→ Problem details:
From the material below, copy every line in which the word "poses" occurs.

→ Provided information:
*** Block opens ***
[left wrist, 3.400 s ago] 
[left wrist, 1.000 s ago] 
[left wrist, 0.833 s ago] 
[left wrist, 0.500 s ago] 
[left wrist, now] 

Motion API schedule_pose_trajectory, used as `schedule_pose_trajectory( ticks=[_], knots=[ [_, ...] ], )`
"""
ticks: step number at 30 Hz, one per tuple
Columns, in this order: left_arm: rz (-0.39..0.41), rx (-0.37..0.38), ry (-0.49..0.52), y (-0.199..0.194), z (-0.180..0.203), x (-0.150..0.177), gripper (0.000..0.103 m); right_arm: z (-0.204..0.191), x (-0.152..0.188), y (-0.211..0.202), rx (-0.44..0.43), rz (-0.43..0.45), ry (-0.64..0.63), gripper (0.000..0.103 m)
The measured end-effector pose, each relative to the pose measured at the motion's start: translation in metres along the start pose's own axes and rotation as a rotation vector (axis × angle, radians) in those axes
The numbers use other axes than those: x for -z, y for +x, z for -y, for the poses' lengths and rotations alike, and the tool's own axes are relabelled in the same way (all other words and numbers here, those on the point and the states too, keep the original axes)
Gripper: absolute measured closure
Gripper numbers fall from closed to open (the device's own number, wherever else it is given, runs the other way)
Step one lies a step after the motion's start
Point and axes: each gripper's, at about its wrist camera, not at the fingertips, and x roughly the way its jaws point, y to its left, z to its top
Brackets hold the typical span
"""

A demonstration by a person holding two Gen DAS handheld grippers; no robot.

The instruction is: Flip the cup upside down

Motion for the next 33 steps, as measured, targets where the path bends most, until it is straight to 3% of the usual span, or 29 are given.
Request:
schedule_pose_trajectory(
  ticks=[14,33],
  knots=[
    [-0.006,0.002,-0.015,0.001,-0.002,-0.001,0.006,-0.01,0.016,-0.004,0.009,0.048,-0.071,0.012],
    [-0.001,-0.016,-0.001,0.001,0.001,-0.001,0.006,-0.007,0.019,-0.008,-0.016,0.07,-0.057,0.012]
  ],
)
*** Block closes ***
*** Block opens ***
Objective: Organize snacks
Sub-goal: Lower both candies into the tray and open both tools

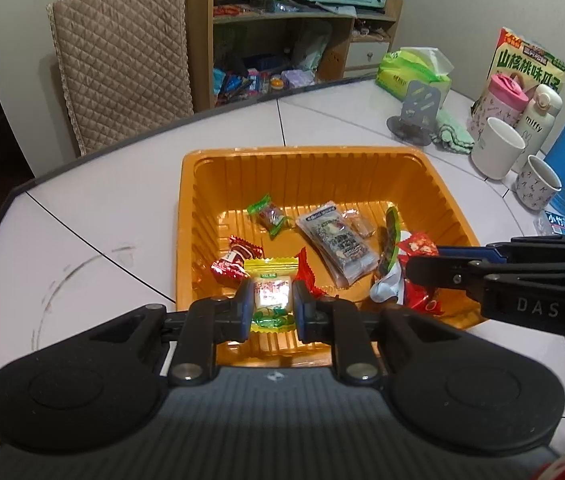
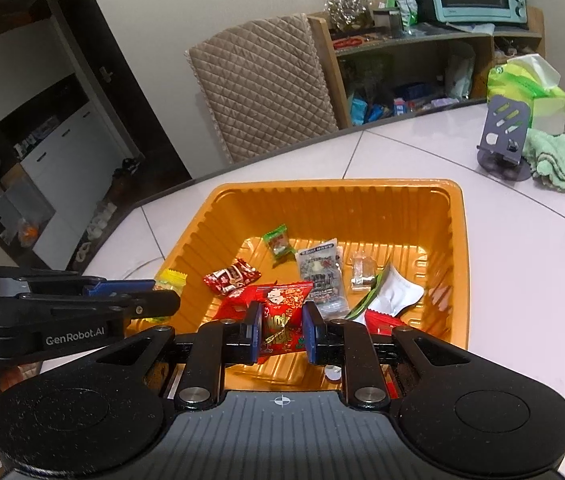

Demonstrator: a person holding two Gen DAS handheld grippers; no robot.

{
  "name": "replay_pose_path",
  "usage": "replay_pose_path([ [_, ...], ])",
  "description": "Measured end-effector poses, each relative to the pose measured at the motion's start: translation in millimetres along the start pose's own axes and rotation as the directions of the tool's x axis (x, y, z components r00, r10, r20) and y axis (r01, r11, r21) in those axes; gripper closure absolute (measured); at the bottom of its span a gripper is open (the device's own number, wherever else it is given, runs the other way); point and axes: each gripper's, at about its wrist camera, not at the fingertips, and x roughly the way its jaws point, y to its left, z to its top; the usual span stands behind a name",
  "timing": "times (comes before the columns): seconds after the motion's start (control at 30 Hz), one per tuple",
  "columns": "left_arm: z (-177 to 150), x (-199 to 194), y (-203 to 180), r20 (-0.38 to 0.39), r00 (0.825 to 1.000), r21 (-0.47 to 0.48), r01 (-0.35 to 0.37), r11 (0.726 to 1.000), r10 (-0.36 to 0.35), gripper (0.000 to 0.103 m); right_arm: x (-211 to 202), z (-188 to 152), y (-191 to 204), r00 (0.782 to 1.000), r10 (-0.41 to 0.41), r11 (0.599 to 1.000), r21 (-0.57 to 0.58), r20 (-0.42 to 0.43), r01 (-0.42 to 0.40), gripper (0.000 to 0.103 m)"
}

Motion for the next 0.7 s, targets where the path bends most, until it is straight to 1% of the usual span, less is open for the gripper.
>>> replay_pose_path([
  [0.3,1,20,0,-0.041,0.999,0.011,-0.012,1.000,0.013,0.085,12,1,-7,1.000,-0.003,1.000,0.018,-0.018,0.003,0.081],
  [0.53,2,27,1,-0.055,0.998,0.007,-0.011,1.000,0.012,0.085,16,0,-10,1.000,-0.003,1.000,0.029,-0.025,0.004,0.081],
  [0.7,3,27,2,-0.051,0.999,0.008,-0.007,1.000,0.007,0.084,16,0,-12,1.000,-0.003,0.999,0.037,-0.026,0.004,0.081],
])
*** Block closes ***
→ Response to this task:
The numbers use other axes than those: x for -z, y for +x, z for -y, for the poses' lengths and rotations alike, and the tool's own axes are relabelled in the same way (all other words and numbers here, those on the point and the states too, keep the original axes)
  "description": "Measured end-effector poses, each relative to the pose measured at the motion's start: translation in millimetres along the start pose's own axes and rotation as the directions of the tool's x axis (x, y, z components r00, r10, r20) and y axis (r01, r11, r21) in those axes; gripper closure absolute (measured); at the bottom of its span a gripper is open (the device's own number, wherever else it is given, runs the other way); point and axes: each gripper's, at about its wrist camera, not at the fingertips, and x roughly the way its jaws point, y to its left, z to its top; the usual span stands behind a name",

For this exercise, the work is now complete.